Qingdao Institute of Animal Husbandry and Veterinary Medicine, Qingdao, China.
Front Genet. 2025 Aug 22;16:1650836. doi: 10.3389/fgene.2025.1650836. eCollection 2025.
Identifying genetic markers associated with economically important traits in dairy goats helps enhance breeding efficiency, thereby increasing industry value. However, the potential genetic structure of key economic traits in dairy goats is still largely unknown.
This study used three genome-wide association study (GWAS) models (GLM, MLM, FarmCPU) to analyze dairy goat milk production traits (milk yield, fat percentage, protein percentage, lactose percentage, ash percentage, total dry matter, and somatic cell count). The goal was to identify SNPs and positional and functional candidate genes significantly associated with these traits.

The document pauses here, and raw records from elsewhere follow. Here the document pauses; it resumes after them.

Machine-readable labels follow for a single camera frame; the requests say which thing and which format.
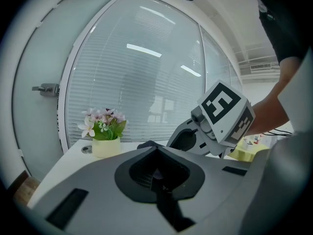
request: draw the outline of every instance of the person
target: person
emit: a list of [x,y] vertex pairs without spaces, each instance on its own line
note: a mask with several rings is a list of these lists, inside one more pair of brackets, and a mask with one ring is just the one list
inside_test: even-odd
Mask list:
[[311,39],[310,22],[303,17],[307,0],[257,1],[260,21],[279,62],[280,77],[267,97],[252,107],[256,117],[246,135],[270,131],[289,121],[277,96],[300,67]]

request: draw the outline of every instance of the black shirt
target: black shirt
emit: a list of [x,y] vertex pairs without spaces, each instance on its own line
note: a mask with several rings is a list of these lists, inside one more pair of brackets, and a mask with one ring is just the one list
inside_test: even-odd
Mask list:
[[311,33],[310,11],[306,18],[307,0],[258,0],[262,26],[275,50],[278,62],[287,57],[303,58]]

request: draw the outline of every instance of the table
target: table
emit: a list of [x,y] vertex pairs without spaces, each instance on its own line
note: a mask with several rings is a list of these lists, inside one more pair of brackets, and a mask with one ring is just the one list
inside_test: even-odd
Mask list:
[[[157,141],[157,143],[164,146],[166,146],[167,142],[168,141]],[[121,142],[121,153],[136,150],[137,146],[141,143],[144,142]],[[68,176],[75,173],[85,165],[101,159],[96,158],[92,154],[82,153],[81,149],[87,145],[91,145],[90,140],[79,140],[62,156],[62,158],[59,159],[30,198],[27,204],[29,208],[32,209],[50,189],[55,187]],[[218,156],[213,156],[211,154],[208,154],[207,156],[219,158]],[[233,160],[233,158],[228,156],[225,156],[225,159]]]
[[255,154],[258,151],[269,149],[264,144],[261,144],[261,143],[255,144],[253,143],[253,141],[251,141],[253,143],[253,147],[250,151],[248,151],[243,148],[243,142],[244,142],[244,139],[242,138],[237,144],[235,150],[232,153],[229,153],[228,155],[239,161],[252,162]]

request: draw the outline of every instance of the white table
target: white table
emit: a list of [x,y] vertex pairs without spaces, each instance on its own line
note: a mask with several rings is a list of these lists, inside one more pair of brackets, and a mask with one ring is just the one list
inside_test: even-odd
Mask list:
[[[141,143],[143,142],[122,142],[121,151],[122,153],[125,153],[136,150],[137,146]],[[157,141],[157,143],[166,145],[167,141]],[[85,165],[100,160],[100,158],[96,158],[92,154],[82,153],[81,149],[86,145],[91,145],[91,141],[79,140],[63,155],[63,157],[54,165],[51,171],[39,184],[38,188],[27,204],[29,208],[33,208],[50,189],[55,187],[68,176],[72,175],[74,172],[78,171]],[[211,154],[208,154],[207,156],[219,158],[218,156],[212,156]],[[233,160],[233,158],[228,156],[226,156],[225,159]]]

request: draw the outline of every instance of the artificial flower arrangement
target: artificial flower arrangement
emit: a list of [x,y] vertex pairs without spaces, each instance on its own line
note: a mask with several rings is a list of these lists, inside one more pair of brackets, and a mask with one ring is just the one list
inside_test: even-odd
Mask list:
[[123,136],[122,132],[128,121],[117,110],[89,108],[82,113],[86,115],[85,124],[78,124],[78,128],[83,130],[82,138],[89,136],[104,141]]

The GWAS analysis results identified a total of 242 significant SNPs. Among these, 45 SNPs exhibited genome-wide significance, while 197 SNPs demonstrated suggestive associations, corresponding to 99 positional candidate genes within a 50 kb upstream and downstream range. 15 significant SNP loci were consistently identified across all three models, corresponding to 18 candidate genes.The integrated analysis of three models detected 2, 19, 17, 4, 115, 23, and 62 significant SNPs associated with milk yield, ash percentage, protein percentage, lactose percentage, somatic cell count, fat percentage, and total dry matter percentage, respectively. Correspondingly, 6, 24, 9, 12, 37, 14, and 30 candidate genes were identified for these traits. Additionally, several new candidate genes related to milk production traits were proposed (LCORL, TNFRSF1A, VWF, SPATA6, MAN1C1, MASP1, BRCA2).

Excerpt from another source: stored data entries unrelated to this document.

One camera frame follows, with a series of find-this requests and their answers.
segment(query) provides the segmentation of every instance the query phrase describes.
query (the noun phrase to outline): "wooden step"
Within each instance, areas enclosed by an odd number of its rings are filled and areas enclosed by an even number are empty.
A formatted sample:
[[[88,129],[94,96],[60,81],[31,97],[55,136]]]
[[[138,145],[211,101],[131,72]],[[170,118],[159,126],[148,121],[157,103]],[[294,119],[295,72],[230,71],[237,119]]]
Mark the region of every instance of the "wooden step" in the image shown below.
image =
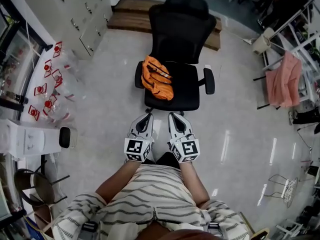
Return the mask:
[[[151,33],[149,16],[142,13],[114,12],[107,23],[109,29],[129,30]],[[205,41],[204,47],[218,51],[220,49],[220,34],[212,32]]]
[[[161,1],[154,0],[120,0],[114,7],[115,12],[119,13],[136,13],[136,14],[148,14],[151,6],[163,4]],[[216,18],[216,25],[214,32],[220,33],[222,30],[221,19]]]

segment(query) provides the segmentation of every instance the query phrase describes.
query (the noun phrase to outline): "chair armrest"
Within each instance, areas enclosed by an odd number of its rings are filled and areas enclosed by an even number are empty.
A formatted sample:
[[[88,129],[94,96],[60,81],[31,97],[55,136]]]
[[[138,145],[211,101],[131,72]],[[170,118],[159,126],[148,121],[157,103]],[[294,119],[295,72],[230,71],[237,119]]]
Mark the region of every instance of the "chair armrest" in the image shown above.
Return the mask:
[[[142,75],[142,61],[140,61],[136,66],[135,75],[134,75],[134,85],[137,88],[144,89],[145,87],[142,84],[141,75]]]
[[[205,65],[205,68],[203,69],[203,75],[204,75],[204,78],[198,82],[199,86],[205,85],[206,94],[214,94],[216,85],[215,85],[214,74],[212,73],[210,65]]]

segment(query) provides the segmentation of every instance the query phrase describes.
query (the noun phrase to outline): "shirt sleeve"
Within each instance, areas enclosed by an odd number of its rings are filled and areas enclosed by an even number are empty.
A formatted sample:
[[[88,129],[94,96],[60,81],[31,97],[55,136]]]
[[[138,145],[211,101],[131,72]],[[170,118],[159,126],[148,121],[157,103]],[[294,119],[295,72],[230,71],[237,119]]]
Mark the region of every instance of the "shirt sleeve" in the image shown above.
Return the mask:
[[[67,209],[55,220],[52,233],[55,240],[70,240],[79,233],[82,225],[107,204],[97,193],[75,197]]]
[[[247,226],[242,218],[238,213],[231,210],[224,202],[211,199],[203,204],[201,209],[208,211],[211,222],[218,223],[219,229],[225,239],[250,239]]]

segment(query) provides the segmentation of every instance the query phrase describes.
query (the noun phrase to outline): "orange backpack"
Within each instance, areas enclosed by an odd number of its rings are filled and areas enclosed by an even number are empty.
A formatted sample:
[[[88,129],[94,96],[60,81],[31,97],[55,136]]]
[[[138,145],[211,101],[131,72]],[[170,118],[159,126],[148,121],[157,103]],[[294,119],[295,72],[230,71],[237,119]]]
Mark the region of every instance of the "orange backpack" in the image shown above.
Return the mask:
[[[142,84],[160,100],[172,100],[174,90],[172,89],[172,76],[167,68],[151,56],[147,56],[142,63]]]

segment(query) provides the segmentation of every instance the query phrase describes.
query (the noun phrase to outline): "chair with pink jacket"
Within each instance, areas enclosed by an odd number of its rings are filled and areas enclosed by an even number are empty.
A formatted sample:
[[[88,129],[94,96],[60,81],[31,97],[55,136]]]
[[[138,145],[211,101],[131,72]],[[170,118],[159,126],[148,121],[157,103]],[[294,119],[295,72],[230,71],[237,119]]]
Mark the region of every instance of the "chair with pink jacket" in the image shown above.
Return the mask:
[[[298,92],[299,78],[302,71],[302,62],[292,53],[286,51],[280,66],[275,70],[267,70],[265,76],[254,79],[266,78],[266,89],[269,104],[259,106],[262,109],[269,105],[289,108],[300,103]]]

In summary, the results of this study provide an important reference for further exploration of the genetic mechanisms underlying dairy goat milk production traits and the development of molecular breeding markers.
识别与奶山羊经济重要性状相关的遗传标记有助于提高育种效率,从而增加产业价值。然而,奶山羊关键经济性状的潜在遗传结构仍 largely unknown。

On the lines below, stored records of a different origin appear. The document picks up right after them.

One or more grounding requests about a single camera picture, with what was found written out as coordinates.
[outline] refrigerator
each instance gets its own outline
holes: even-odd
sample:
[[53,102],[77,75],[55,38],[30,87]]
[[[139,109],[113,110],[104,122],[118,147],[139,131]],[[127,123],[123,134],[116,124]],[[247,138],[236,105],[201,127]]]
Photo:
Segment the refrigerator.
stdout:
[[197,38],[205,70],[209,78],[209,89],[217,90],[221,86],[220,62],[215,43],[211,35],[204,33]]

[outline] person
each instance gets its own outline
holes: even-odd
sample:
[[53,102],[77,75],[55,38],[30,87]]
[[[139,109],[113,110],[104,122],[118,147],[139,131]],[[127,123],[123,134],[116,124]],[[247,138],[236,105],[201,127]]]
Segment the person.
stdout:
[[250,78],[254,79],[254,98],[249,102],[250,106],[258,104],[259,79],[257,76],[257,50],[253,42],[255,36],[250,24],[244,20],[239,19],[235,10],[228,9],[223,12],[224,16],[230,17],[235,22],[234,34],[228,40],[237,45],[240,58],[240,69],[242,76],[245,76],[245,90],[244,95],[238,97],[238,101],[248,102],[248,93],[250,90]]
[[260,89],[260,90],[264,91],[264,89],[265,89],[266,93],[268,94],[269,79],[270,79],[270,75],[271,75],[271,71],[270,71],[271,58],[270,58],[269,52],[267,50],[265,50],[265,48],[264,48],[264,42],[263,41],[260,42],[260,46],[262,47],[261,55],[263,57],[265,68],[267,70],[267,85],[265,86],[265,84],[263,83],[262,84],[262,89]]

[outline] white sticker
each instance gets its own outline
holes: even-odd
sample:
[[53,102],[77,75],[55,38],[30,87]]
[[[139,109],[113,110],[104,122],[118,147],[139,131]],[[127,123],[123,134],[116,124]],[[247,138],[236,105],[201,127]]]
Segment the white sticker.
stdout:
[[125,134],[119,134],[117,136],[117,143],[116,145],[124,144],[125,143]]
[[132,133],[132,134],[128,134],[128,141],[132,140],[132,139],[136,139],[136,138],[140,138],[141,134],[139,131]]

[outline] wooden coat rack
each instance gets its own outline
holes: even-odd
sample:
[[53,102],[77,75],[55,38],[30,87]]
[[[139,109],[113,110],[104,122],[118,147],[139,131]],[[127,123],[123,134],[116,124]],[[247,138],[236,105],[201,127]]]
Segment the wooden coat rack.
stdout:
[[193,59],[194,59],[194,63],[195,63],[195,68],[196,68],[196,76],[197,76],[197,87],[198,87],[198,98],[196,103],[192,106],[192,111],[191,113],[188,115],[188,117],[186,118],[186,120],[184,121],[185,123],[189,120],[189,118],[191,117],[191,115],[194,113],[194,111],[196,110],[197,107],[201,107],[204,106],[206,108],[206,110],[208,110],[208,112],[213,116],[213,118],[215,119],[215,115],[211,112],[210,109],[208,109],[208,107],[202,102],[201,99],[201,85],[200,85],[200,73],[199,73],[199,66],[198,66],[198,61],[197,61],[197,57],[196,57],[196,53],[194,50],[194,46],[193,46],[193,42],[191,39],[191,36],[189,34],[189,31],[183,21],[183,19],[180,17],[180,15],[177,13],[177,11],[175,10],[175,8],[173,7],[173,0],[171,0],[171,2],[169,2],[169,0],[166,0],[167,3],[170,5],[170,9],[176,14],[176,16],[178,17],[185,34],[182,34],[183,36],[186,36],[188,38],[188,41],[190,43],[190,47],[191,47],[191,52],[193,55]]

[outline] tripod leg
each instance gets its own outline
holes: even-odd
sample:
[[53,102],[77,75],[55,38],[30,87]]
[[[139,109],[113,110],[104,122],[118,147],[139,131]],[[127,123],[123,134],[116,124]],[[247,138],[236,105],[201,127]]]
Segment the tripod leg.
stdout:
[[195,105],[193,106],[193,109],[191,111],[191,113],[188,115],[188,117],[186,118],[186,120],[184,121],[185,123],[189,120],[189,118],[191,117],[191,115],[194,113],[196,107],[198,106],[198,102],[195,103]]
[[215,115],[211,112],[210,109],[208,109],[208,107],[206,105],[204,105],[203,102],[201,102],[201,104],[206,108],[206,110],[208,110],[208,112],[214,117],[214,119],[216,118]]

本研究使用三种全基因组关联研究(GWAS)模型(GLM、MLM、FarmCPU)分析奶山羊产奶性状(产奶量、脂肪百分比、蛋白质百分比、乳糖百分比、灰分百分比、总干物质和体细胞计数)。目的是识别与这些性状显著相关的单核苷酸多态性(SNPs)以及位置和功能候选基因。
GWAS分析结果共鉴定出242个显著的SNPs。其中,45个SNPs具有全基因组显著性,197个SNPs显示出提示性关联,对应于50 kb上下游范围内的99个位置候选基因。在所有三个模型中一致鉴定出15个显著的SNP位点,对应于18个候选基因。三种模型的综合分析分别检测到与产奶量、灰分百分比、蛋白质百分比、乳糖百分比、体细胞计数、脂肪百分比和总干物质百分比相关的2、19、17、4、115、23和62个显著SNPs。相应地,为这些性状鉴定出6、24、9、12、37、14和30个候选基因。此外,还提出了几个与产奶性状相关的新候选基因(LCORL、TNFRSF1A、VWF、SPATA6、MAN1C1、MASP1、BRCA2)。
总之,本研究结果为进一步探索奶山羊产奶性状的遗传机制和分子育种标记的开发提供了重要参考。